> PROMPT
Word for word, restate the data that follows, omitting the images.

Dataset entries
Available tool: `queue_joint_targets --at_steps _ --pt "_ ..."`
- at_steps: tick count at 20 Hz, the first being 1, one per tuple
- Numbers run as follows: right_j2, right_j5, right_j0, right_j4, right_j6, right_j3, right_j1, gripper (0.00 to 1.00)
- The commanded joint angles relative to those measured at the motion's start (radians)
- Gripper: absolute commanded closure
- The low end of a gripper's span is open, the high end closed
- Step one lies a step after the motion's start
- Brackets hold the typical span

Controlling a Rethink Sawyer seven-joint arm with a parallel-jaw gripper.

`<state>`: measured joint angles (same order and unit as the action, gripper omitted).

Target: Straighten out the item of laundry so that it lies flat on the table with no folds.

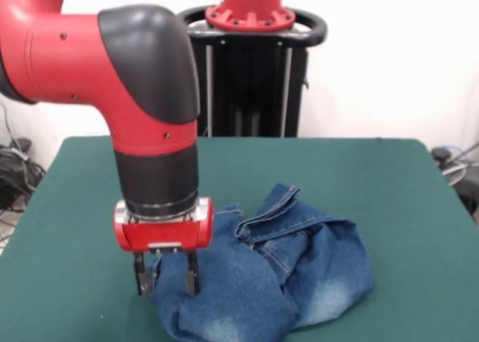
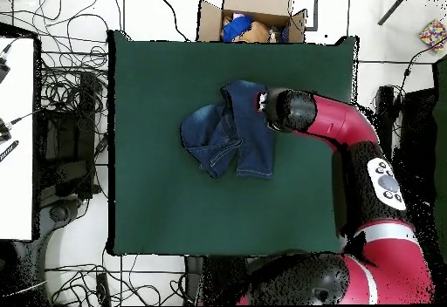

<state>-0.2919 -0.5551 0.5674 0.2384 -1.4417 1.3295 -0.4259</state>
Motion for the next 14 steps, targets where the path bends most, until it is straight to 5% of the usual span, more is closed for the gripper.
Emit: queue_joint_targets --at_steps 1,14 --pt "0.016 -0.093 -0.011 0.035 -0.015 -0.1 0.101 0.0" --pt "0.0 -0.106 0.027 0.054 0.07 -0.306 0.302 0.0"
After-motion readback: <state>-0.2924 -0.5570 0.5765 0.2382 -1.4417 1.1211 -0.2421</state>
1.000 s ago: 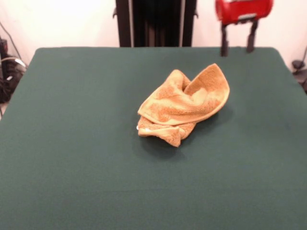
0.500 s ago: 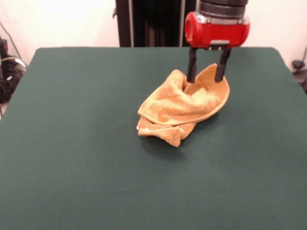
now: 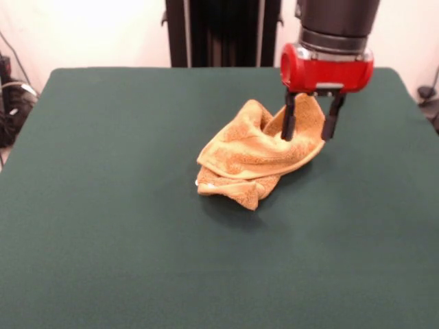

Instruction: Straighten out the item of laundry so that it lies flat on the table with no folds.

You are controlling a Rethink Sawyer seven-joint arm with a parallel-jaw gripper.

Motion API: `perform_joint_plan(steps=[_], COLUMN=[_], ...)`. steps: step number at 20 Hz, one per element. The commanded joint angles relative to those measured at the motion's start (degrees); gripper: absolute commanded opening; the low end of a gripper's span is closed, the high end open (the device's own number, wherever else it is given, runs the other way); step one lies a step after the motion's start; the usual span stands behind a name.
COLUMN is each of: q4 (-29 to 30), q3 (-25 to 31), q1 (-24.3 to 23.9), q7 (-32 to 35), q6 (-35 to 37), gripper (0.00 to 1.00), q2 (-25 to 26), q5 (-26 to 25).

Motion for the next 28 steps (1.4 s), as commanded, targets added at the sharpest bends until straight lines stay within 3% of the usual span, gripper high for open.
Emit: perform_joint_plan(steps=[1,9,18,22,28], q4=[-4.58,-4.66,3.03,4.45,3.68], q3=[13.80,17.34,22.29,21.23,23.01], q1=[-0.08,-0.95,-1.14,-1.33,-3.95], q7=[28.51,30.85,26.25,28.18,26.03], q6=[0.37,-2.85,-8.66,-6.78,-5.53], gripper=[1.00,1.00,1.00,1.00,1.00], q2=[3.75,4.50,1.17,-0.52,-1.94], q5=[-8.01,-10.45,-9.89,-13.00,-15.15])
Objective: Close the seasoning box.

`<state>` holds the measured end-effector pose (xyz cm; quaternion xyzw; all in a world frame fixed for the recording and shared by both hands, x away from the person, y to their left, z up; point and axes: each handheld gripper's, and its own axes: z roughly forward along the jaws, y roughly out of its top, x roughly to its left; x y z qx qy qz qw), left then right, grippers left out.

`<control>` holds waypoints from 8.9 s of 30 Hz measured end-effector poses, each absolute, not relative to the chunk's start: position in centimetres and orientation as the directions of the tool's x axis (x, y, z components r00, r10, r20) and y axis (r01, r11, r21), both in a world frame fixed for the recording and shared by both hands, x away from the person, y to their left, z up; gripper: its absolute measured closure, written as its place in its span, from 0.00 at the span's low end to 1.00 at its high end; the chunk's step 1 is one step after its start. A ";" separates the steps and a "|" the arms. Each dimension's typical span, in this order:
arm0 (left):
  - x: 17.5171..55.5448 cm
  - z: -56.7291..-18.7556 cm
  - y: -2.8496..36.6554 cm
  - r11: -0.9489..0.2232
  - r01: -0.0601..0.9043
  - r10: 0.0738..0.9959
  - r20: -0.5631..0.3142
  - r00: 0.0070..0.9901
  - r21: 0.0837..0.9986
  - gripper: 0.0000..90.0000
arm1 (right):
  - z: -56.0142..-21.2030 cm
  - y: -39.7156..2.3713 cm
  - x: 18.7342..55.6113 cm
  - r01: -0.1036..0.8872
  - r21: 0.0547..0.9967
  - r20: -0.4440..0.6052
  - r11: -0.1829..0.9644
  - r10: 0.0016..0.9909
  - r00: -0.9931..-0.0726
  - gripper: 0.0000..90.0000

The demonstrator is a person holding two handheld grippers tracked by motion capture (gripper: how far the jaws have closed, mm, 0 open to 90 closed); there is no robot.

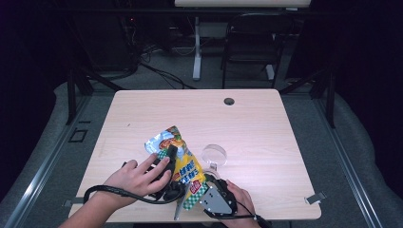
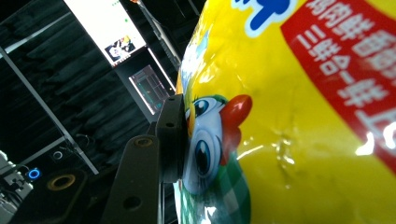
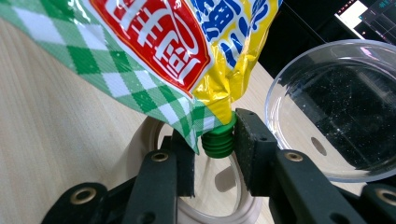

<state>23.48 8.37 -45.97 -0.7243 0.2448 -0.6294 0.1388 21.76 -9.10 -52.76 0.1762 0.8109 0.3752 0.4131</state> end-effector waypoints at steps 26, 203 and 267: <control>23.1 -46.0 8.2 -0.823 -0.177 -0.555 0.830 0.047 -0.540 0.72 | -52.9 -8.9 21.7 -0.022 0.750 -0.539 0.661 0.591 -0.601 0.78; 22.1 -44.3 6.9 -0.733 -0.137 -0.674 0.739 0.006 -0.667 0.75 | -52.6 -8.6 21.8 -0.006 0.801 -0.470 0.599 0.622 -0.626 0.78; 21.7 -44.2 6.3 -0.733 -0.140 -0.670 0.742 -0.016 -0.665 0.75 | -52.6 -8.7 21.6 -0.004 0.814 -0.463 0.581 0.646 -0.607 0.78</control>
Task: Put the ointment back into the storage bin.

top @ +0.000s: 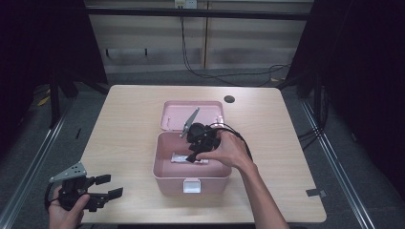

> WRITTEN RESPONSE
Available tool: `queue_joint_targets --at_steps _ --pt "_ ..."`
- at_steps: tick count at 20 Hz, the first being 1, one per tuple
- Numbers run as follows: right_j2, right_j5, right_j0, right_j4, right_j6, right_j3, right_j1, gripper (0.00 to 1.00)
- The commanded joint angles relative to those measured at the motion's start (radians)
- Gripper: absolute commanded closure
- The low end of a gripper's span is open, the high end closed
- Step one lies a step after the motion's start
- Brackets hold the typical span

Controlling a Rethink Sawyer seven-joint arm with a parallel-jaw gripper.

`<state>`: measured joint angles (same order and unit as the action, gripper omitted).

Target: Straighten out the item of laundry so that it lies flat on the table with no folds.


<state>-0.2919 -0.5551 0.5674 0.2384 -1.4417 1.3295 -0.4259</state>
Motion for the next 14 steps, targets where the path bends most, until it is straight to 5% of the usual span, more is closed for the gripper.
Emit: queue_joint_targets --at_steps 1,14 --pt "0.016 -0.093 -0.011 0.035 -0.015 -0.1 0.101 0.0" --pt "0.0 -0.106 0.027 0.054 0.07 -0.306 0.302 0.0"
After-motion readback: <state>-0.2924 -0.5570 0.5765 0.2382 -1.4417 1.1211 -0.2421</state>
1.000 s ago: 
0.500 s ago: 
now: 

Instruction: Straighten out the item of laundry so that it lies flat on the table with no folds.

You are controlling a Rethink Sawyer seven-joint arm with a parallel-jaw gripper.

Motion API: `perform_joint_plan(steps=[_], COLUMN=[_], ...)`. steps: step number at 20 Hz, one per element. The commanded joint angles relative to those measured at the motion's start (degrees); gripper: absolute commanded opening; the low end of a gripper's span is closed, the high end open (the device's own number, wherever else it is given, runs the other way); step one lies a step after the motion's start; the usual span stands behind a name.
COLUMN is each of: q4 (-29 to 30), q3 (-25 to 31), q1 (-24.3 to 23.9), q7 (-32 to 35), q6 (-35 to 37), gripper (0.00 to 1.00), q2 (-25 to 26), q5 (-26 to 25).

Motion for the next 28 steps (1.4 s), as commanded, targets added at the sharpest bends until straight lines stay within 3% of the usual span, gripper high for open.
Emit: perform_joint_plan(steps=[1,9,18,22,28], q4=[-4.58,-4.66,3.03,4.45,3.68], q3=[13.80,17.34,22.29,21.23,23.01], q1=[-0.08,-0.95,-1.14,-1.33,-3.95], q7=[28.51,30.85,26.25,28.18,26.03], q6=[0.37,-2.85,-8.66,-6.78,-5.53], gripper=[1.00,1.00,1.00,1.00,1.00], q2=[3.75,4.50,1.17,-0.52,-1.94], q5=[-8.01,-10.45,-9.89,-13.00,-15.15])
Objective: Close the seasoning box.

`<state>` holds the measured end-effector pose (xyz cm; quaternion xyzw; all in a world frame fixed for the recording and shared by both hands, x away from the person, y to their left, z up; point and axes: each handheld gripper's, and its own axes: z roughly forward along the jaws, y roughly out of its top, x roughly to its left; x y z qx qy qz qw), left then right, grippers left out.

`<control>` holds waypoints from 8.9 s of 30 Hz measured end-effector poses, each absolute, not relative to the chunk's start: position in centimetres and orientation as the directions of the tool's x axis (x, y, z components r00, r10, r20) and y axis (r01, r11, r21), both in a world frame fixed for the recording and shared by both hands, x away from the person, y to their left, z up; gripper: its absolute measured closure, written as its place in its span, from 0.00 at the span's low end to 1.00 at its high end; the chunk's step 1 is one step after its start. A ";" separates the steps and a "|" the arms. Each dimension's typical span, in this order:
arm0 (left):
  - x: 17.5171..55.5448 cm
  - z: -56.7291..-18.7556 cm
  - y: -2.8496..36.6554 cm
  - r11: -0.9489..0.2232
  - r01: -0.0601..0.9043
  - r10: 0.0738..0.9959
  - r20: -0.5631..0.3142
  - r00: 0.0070..0.9901
  - r21: 0.0837..0.9986
  - gripper: 0.0000..90.0000
arm1 (right):
  - z: -56.0142..-21.2030 cm
  - y: -39.7156..2.3713 cm
  - x: 18.7342..55.6113 cm
  - r01: -0.1036..0.8872
  - r21: 0.0547..0.9967
  - r20: -0.4440..0.6052
  - r11: -0.1829..0.9644
  - r10: 0.0016..0.9909
  - r00: -0.9931..-0.0726
  - gripper: 0.0000..90.0000

The demonstrator is a person holding two handheld grippers tracked by motion capture (gripper: how far the jaws have closed, mm, 0 open to 90 closed); there is no robot.


<state>23.48 8.37 -45.97 -0.7243 0.2448 -0.6294 0.1388 21.76 -9.10 -52.76 0.1762 0.8109 0.3752 0.4131</state> end-effector waypoints at steps 26, 203 and 267: <control>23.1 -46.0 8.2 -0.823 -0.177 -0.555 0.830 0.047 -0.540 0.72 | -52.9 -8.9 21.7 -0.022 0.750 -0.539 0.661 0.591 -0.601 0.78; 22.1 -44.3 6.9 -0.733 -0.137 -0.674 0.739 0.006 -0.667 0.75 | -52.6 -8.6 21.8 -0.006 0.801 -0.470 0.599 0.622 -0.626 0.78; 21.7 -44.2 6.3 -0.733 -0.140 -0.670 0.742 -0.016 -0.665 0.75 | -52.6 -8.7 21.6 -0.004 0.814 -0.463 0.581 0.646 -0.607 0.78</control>
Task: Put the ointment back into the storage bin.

top @ +0.000s: 

No further output is needed for this exercise.